Using the data below, return every line that holds the word "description".

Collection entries
--- --- ---

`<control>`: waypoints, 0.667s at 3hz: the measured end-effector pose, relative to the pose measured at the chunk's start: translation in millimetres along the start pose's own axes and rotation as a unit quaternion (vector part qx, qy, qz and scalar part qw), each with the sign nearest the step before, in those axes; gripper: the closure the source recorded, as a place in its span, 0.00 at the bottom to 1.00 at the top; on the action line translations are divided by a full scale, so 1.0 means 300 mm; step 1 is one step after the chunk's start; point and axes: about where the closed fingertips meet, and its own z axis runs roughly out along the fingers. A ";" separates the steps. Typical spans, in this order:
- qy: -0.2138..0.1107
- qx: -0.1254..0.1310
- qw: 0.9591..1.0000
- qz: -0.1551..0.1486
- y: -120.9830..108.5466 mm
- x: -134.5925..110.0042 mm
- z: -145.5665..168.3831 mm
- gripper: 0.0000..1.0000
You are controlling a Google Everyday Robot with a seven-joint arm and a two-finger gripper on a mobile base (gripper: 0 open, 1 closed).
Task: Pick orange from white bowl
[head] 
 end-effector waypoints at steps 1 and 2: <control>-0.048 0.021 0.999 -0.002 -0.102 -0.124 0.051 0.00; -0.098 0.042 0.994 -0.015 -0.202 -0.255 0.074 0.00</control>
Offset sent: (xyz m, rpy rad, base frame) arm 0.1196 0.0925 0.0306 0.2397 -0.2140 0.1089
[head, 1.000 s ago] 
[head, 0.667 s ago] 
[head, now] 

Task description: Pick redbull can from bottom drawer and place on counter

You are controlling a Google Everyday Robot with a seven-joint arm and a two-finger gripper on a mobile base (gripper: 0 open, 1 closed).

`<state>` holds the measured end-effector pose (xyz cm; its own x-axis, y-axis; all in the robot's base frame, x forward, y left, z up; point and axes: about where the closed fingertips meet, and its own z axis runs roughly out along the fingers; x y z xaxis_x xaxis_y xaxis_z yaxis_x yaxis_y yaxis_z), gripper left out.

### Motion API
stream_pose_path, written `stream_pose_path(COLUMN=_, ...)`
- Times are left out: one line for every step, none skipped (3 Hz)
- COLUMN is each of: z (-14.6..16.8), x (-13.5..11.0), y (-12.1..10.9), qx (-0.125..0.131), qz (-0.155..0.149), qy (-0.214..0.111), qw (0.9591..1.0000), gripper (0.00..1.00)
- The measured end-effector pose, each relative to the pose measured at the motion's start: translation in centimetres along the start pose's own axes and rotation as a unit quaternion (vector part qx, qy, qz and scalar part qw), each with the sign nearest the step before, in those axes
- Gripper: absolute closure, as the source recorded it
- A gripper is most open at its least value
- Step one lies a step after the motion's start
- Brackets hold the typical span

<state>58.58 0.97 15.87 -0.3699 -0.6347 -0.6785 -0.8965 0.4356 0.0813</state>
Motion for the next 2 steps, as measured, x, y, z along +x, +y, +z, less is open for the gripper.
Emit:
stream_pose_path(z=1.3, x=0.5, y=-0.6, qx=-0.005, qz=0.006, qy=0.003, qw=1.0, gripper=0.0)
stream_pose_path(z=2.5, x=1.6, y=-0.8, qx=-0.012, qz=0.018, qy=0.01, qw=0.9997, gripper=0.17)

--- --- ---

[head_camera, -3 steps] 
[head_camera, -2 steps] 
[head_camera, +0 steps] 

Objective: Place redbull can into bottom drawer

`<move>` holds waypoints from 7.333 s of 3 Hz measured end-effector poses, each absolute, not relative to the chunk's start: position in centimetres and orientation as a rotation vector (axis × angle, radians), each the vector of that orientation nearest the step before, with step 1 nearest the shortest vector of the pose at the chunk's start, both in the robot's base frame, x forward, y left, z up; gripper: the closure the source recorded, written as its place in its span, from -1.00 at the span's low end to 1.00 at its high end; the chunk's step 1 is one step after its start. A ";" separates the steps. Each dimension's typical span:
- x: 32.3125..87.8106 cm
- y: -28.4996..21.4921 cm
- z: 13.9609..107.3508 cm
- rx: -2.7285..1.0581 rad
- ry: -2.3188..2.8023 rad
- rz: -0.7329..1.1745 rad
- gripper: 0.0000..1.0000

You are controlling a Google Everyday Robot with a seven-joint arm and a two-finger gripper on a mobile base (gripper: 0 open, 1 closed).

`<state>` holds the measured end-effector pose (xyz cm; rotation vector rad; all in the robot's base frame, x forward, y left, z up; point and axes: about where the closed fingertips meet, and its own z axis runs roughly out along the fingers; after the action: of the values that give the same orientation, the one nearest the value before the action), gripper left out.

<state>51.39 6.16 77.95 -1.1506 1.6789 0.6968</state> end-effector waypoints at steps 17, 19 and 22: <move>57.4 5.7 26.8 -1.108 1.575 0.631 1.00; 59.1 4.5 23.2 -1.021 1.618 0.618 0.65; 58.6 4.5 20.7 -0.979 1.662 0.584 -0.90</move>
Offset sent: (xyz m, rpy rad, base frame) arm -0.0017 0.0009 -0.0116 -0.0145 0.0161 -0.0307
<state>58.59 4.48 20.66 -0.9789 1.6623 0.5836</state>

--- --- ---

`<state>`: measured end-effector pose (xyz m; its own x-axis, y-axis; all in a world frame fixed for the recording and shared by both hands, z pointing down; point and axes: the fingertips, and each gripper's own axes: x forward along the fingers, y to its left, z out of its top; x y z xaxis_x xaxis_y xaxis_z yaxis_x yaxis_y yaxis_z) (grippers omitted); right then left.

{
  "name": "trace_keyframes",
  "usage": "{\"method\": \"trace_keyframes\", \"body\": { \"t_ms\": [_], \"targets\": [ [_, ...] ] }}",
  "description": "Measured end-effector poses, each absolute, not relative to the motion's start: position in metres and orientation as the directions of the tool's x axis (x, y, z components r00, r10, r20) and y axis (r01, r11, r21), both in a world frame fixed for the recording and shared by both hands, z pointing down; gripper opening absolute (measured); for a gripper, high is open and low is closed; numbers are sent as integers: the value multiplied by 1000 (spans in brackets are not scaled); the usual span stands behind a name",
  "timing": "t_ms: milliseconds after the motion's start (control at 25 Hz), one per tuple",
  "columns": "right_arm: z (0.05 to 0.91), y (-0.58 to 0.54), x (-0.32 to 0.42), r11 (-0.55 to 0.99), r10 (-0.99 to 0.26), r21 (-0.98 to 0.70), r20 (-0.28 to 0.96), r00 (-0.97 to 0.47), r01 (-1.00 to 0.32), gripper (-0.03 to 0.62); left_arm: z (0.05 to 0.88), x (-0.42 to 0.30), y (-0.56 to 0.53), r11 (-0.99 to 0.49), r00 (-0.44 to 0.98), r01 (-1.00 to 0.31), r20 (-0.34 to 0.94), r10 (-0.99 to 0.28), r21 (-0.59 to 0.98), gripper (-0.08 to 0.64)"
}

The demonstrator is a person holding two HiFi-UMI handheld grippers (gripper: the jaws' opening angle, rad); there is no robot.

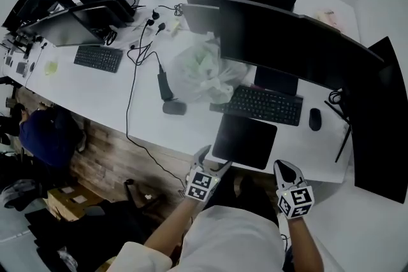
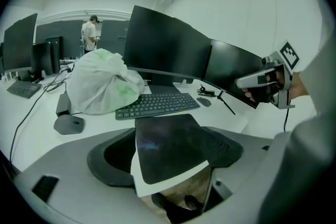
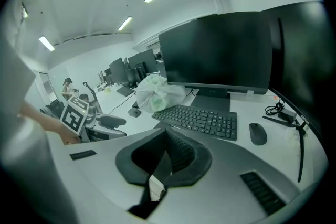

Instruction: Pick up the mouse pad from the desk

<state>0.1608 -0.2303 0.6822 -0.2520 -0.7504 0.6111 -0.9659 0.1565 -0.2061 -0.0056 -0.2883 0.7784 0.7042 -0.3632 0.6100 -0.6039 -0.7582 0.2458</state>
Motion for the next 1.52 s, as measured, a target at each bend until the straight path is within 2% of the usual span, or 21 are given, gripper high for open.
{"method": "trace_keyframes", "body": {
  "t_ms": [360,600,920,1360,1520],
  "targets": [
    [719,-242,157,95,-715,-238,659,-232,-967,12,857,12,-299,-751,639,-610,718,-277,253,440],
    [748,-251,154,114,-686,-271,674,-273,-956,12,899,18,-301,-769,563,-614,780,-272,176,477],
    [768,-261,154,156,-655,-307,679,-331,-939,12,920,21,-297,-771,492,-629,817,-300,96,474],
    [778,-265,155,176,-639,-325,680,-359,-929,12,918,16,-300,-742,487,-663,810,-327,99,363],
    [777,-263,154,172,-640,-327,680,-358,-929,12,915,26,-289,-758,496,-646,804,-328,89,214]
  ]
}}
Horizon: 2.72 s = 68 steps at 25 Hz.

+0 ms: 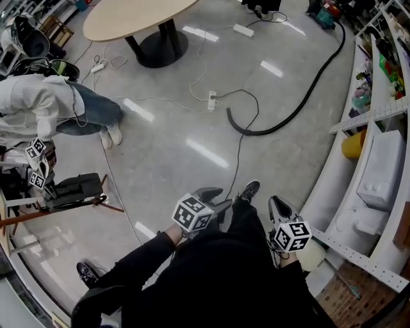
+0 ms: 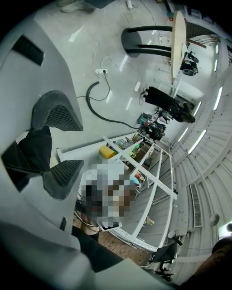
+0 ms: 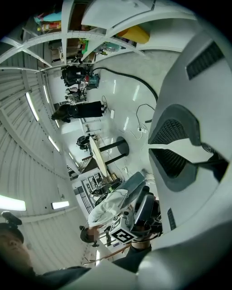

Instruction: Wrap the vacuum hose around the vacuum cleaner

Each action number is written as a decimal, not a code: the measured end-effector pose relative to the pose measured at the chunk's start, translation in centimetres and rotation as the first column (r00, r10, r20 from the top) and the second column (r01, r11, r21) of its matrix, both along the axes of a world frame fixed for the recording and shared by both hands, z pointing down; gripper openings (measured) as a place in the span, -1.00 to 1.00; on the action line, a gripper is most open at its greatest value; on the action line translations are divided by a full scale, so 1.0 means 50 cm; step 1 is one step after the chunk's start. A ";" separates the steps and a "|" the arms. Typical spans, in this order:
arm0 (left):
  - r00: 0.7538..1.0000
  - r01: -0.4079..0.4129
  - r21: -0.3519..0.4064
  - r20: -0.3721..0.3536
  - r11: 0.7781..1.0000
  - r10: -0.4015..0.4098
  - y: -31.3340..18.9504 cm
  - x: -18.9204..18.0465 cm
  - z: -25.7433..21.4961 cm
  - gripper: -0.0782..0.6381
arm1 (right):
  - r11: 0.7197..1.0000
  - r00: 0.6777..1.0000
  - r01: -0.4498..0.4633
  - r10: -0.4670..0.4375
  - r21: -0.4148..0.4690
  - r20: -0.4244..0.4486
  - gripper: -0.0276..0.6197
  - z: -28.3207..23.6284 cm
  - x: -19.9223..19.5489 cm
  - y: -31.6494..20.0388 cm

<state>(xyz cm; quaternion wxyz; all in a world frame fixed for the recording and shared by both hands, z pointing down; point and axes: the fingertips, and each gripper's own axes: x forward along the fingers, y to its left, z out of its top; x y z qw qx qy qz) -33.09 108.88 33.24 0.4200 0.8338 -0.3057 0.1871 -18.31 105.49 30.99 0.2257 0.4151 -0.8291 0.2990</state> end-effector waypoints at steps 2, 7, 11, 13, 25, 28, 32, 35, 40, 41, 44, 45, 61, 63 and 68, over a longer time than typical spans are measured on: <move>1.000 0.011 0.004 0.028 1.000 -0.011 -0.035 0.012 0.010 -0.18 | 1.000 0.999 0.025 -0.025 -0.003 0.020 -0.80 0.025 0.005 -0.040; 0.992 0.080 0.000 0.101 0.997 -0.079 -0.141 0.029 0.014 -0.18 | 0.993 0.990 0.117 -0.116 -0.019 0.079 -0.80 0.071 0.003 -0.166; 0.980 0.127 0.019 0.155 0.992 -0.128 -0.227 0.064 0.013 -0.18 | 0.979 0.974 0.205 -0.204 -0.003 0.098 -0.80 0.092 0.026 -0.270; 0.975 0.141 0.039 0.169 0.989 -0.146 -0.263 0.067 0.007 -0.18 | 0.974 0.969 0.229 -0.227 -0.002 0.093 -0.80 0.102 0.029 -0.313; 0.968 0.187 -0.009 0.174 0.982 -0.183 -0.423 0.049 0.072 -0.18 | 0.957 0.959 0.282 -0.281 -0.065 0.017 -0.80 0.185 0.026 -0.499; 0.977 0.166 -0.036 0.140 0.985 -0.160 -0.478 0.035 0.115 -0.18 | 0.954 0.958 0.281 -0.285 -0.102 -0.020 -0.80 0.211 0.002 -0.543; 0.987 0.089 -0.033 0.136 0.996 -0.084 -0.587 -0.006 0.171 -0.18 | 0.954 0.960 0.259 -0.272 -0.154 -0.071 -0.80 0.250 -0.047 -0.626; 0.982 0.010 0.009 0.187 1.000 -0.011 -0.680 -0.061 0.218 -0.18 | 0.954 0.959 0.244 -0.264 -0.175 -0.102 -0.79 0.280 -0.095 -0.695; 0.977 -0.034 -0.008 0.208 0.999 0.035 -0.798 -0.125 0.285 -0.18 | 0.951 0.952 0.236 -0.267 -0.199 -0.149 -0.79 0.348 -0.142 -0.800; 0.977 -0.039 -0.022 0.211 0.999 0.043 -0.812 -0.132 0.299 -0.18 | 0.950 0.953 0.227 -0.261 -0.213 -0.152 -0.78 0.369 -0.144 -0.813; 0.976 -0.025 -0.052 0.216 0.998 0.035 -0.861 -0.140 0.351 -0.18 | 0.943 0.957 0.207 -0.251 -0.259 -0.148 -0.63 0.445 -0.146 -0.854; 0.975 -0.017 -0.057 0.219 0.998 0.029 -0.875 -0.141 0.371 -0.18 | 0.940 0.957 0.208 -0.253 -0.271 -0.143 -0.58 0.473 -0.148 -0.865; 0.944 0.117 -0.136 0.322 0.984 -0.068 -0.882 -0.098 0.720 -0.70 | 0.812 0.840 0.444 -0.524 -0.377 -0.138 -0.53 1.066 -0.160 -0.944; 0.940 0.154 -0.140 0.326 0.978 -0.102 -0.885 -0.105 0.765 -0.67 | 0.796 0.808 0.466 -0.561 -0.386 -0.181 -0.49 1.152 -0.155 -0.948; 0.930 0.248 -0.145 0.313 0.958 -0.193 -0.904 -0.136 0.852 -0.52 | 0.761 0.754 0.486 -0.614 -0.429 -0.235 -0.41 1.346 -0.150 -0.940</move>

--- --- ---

* Written reply:
Task description: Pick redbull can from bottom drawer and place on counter
  "description": "Measured end-effector poses, each absolute, not relative to the motion's start: position in metres and orientation as the directions of the tool's x axis (x, y, z components r00, r10, r20) and y axis (r01, r11, r21), both in a world frame fixed for the recording and shared by both hands, z pointing down; gripper opening absolute (measured); for a gripper, high is open and low is closed; numbers are sent as integers: the value multiplied by 1000 (spans in brackets are not scaled); the usual span stands behind a name",

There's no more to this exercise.